Kuburan Endas Woluh di Dusun Pondok Tengah, Serdang Bedagai. (Analisadaily/Jafar Wijaya)
Analisadaily.com, Medan - Desa Pondok Tengah di Kabupaten Serdang Bedagai, mempunyai kisah sejarah yang tidak dapat dilupakan Sukandar, anak dari Salik, pria yang diperintah untuk menggali dan mengubur korban yang dituduh sebagai bagian dari Partai Komunis Indonesia (PKI).
"Ayah saya itu orangnya pendiam, jarang bicara kepada anak-anaknya," ucap Sukandar saat ditemui di Desa Pondok Tengah.
Sukandar mendengarkan ayahnya saat bercerita bagaimana dirinya disuruh menggali lubang untuk kuburan bagi delapan orang, yang ia tidak ketahui dari mana asal para korban itu.
Sukandar lanjut menceritakan, pada tahun 1965 itu sekitar pukul 4 pagi jelang subuh ada datang sekelompok orang dengan menggunakan senjata mengetuk pintu rumah ayahnya.
"Saat pintu dibuka, orang itu langsung menodongkan senjata ke arah bapak dan mengatakan 'Ayo kesana'. Bapak pun langsung mengikuti perintahnya," ucap Sukandar mengingat cerita ayahnya, yang meninggal dunia pada 2020 lalu.
Ternyata, pada saat hendak menggali lubang itu tidak hanya Salik, tapi ada juga satu orang warga bernama Yusuf yang disuruh menggali lubang itu. Mereka pun berjalan ke arah perbukitan berjarak lebih kurang 300 meter dari rumah Salik.

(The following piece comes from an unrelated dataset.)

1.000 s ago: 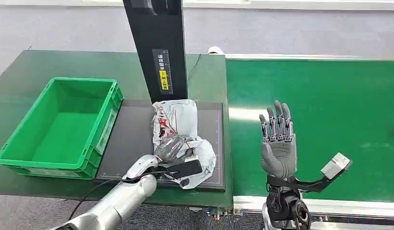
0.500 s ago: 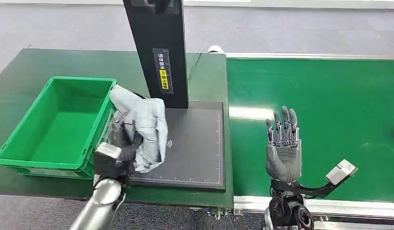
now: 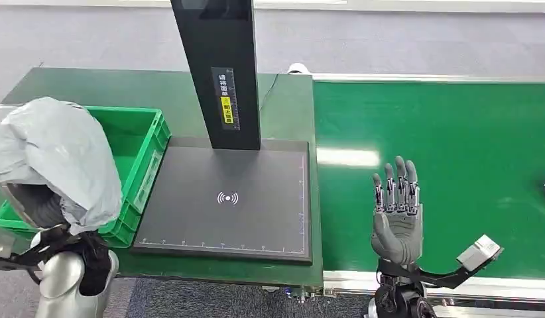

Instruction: Moved the parcel from conveyor to table for the left to box.

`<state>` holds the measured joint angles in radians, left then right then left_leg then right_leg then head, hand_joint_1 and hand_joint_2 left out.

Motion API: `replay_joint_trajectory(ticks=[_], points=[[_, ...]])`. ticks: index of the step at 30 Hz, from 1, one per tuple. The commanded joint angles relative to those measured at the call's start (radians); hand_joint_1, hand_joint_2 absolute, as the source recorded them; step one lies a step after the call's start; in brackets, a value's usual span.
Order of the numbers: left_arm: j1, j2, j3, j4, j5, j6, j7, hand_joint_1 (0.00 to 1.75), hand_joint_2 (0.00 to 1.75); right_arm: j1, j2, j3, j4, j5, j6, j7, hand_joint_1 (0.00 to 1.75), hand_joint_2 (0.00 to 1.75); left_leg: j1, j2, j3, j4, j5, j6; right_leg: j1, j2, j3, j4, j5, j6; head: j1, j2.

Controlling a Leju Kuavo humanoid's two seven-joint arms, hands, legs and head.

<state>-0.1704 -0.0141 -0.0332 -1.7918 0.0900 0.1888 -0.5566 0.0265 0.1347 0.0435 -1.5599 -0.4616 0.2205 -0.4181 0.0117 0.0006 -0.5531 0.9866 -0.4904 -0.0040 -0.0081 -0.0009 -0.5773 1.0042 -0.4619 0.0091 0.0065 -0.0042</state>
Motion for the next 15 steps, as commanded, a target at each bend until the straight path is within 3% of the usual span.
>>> replay_joint_trajectory(ticks=[1,3,8,13,15], points=[[-0.040,0.002,0.070,0.025,-0.021,0.010,0.012,1.75,1.75,-0.008,0.011,-0.015,0.007,0.003,0.000,0.004,0.00,1.75,0.000,0.000,0.000,0.000,0.000,0.000,0.000,0.000,0.000,0.000,0.000,0.000,0.000,0.000],[-0.110,0.029,0.114,0.126,-0.053,0.044,0.087,1.75,1.75,-0.022,0.010,-0.011,0.015,0.007,0.008,0.009,0.00,1.75,0.000,0.000,0.000,0.000,0.000,0.000,0.000,0.000,0.000,0.000,0.000,0.000,0.000,0.000],[-0.249,0.117,0.161,0.503,-0.155,-0.043,0.239,1.75,1.75,-0.076,-0.002,0.012,0.076,0.005,0.028,0.023,0.00,1.75,-0.001,-0.001,0.001,-0.003,0.002,-0.001,-0.001,-0.001,0.001,-0.001,0.001,-0.001,0.000,0.000],[-0.368,0.155,0.117,0.883,-0.292,-0.117,0.285,1.75,1.75,-0.104,-0.002,0.022,0.117,0.006,0.032,0.022,0.00,1.75,0.000,-0.002,0.002,-0.002,0.003,-0.002,0.000,-0.002,0.002,-0.001,0.001,-0.001,0.000,0.000],[-0.388,0.159,0.103,0.936,-0.323,-0.114,0.293,1.75,1.75,-0.101,-0.001,0.022,0.116,0.006,0.032,0.020,0.00,1.75,0.000,-0.002,0.003,-0.003,0.004,-0.002,0.000,-0.002,0.003,-0.002,0.002,-0.001,0.000,0.000]])
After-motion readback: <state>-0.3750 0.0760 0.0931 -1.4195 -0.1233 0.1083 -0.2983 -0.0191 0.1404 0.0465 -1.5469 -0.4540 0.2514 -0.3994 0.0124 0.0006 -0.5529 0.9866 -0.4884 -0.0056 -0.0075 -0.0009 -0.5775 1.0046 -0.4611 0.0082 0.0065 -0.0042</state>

Tiba di lokasi, ayahnya bersama Yusuf menggali lubang. Setelah lubang digali, kemudian mobil truk datang membawa beberapa orang dalam kondisi tangan diikat dan mata ditutup.
"Ada delapan orang turun dari mobil truk, mereka diikat dengan mata tertutup. Kedelapannya semua laki-laki. Bahkan, bapak dan pak Yusuf tidak mengetahui kedelapan orang itu dari mana," ucapnya.
Setelah turun dari mobil, kedelapan laki-laki itu mendekat ke lubang. Usai dieksekusi Salik dan Yusuf diperintahkan memasukkan ke lubang.
Salik dan Yusuf kemudian menutup lubang. Kata dia, mereka ibarat makan buah simalakama. Jika tidak dikubur, maka nyawa mereka juga menjadi taruhannya. Sebab, pada saat mengubur kedelapan korban itu mereka masih ditodong dengan senjata.
Saat sedang menguburkan korban, Salik seperti mendengar ada suara yang meminta tolong. Namun, karena tidak berdaya dan dengan tangan bergetar ia dan Yusuf menutup lubang dengan tanah tanpa menghiraukan suara itu. Hingga akhirnya sekelompok orang itu pergi meninggalkan Salik dan Yusuf.
Saat itu, kata Sukandar, ayahnya baru saja menikah dan memiliki anak yang saat itu berusia baru beberapa bulan. Pasca peristiwa itu, ayahnya memiliki trauma tersendiri.
"Kalau mengingat itu, Bapak pasti trauma lah," katanya.
Sukandar menambahkan, setelah kejadian itu ayahnya sering pergi ke kuburan Endas Woluh.
"Bapak sering melihat kuburan itu. Padahal Bapak saat itu cuma diperintahkan untuk menggali lubang dan sama sekali tidak tahu apa-apa," tuturnya.